Input records ::
Segment Open

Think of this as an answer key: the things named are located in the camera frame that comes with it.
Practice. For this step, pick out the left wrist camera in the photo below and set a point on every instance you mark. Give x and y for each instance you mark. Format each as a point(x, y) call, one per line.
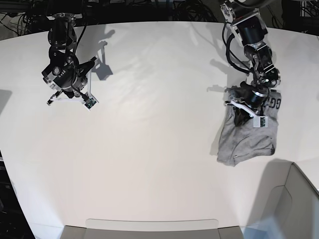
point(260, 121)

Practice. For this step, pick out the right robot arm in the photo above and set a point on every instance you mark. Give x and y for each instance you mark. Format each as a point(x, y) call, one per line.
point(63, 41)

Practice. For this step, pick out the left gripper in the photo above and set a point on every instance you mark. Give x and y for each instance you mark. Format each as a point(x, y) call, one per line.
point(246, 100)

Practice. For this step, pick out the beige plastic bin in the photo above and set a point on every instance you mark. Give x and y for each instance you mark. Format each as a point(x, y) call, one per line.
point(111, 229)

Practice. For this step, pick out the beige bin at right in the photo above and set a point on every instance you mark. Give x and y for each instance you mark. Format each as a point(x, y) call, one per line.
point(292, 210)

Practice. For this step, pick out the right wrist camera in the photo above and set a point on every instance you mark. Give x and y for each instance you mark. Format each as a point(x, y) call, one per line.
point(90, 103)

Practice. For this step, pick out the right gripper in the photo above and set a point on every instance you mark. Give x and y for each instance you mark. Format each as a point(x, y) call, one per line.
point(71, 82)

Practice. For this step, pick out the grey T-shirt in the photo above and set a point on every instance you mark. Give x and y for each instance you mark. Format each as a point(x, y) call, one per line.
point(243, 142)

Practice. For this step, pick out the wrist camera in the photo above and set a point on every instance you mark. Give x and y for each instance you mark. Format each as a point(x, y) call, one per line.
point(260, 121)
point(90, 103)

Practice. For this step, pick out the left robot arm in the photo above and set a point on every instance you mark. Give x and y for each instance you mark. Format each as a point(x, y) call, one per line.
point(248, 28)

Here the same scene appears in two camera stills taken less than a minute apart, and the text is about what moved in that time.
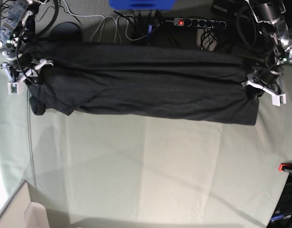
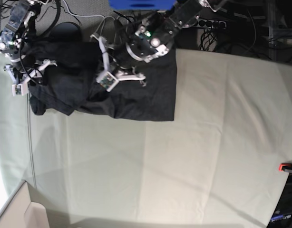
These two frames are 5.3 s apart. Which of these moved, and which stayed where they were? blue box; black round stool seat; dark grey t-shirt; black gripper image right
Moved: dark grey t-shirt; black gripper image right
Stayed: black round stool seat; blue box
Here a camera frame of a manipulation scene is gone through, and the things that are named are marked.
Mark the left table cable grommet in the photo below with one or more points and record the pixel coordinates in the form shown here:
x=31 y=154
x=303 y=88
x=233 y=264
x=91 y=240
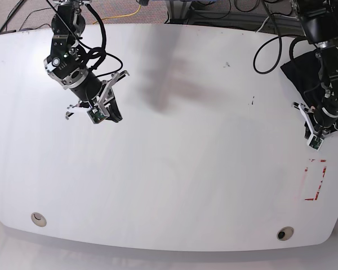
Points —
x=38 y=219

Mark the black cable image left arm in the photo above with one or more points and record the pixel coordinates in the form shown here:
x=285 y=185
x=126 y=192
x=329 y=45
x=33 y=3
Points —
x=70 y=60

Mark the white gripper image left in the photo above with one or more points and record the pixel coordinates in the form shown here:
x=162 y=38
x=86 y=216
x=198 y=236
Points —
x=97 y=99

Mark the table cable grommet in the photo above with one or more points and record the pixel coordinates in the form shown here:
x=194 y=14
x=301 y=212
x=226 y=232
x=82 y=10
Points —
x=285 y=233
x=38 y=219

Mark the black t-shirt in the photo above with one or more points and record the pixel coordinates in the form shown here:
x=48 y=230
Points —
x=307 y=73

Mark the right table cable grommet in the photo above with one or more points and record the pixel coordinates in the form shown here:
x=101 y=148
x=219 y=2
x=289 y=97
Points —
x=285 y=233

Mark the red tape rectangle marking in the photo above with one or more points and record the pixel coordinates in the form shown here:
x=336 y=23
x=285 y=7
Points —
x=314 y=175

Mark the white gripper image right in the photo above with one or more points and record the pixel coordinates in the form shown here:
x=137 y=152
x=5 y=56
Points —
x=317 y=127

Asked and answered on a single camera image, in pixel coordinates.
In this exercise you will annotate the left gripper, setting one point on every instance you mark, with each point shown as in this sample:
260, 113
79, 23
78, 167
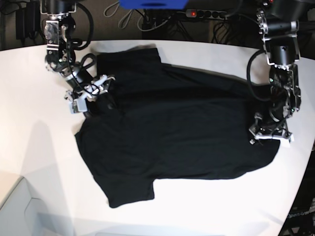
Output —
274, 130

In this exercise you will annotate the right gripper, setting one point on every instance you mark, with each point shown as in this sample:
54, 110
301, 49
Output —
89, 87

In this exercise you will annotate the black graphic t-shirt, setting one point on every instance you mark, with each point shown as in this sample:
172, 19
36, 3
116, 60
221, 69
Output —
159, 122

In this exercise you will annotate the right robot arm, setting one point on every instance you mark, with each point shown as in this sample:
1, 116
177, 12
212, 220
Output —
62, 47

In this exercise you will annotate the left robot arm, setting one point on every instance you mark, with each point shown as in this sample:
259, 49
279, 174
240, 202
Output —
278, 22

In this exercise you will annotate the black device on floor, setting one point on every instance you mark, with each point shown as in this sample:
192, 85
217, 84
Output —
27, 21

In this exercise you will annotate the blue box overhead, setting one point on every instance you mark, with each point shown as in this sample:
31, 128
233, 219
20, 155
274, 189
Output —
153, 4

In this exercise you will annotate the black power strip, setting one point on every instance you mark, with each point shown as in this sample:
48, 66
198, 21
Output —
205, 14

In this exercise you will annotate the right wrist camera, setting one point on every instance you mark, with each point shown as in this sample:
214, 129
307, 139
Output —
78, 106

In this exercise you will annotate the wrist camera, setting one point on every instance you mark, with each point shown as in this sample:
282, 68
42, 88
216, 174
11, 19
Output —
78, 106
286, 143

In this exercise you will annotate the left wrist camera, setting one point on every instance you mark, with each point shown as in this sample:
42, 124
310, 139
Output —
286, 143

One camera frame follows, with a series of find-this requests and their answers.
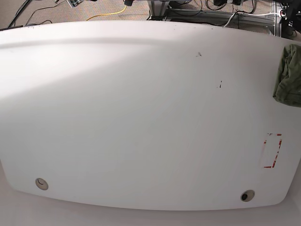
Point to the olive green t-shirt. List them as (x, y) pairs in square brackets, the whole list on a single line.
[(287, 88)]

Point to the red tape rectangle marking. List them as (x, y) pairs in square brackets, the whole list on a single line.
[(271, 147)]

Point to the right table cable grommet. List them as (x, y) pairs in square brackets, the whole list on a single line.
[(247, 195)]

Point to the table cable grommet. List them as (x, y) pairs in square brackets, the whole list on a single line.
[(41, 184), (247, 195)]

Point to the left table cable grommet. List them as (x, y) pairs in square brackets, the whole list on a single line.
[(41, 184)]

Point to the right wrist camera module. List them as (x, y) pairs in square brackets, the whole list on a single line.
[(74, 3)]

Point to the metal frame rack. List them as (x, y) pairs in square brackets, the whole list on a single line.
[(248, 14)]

Segment Closed

What the task asks :: Among the lines above, which contain the word "named"? Copy every one.

Exercise answer ::
Think of this as an answer key: the things named are located in the camera frame that comes with it.
Here a camera frame of a manipulation scene is gone through, and the things that are named are marked.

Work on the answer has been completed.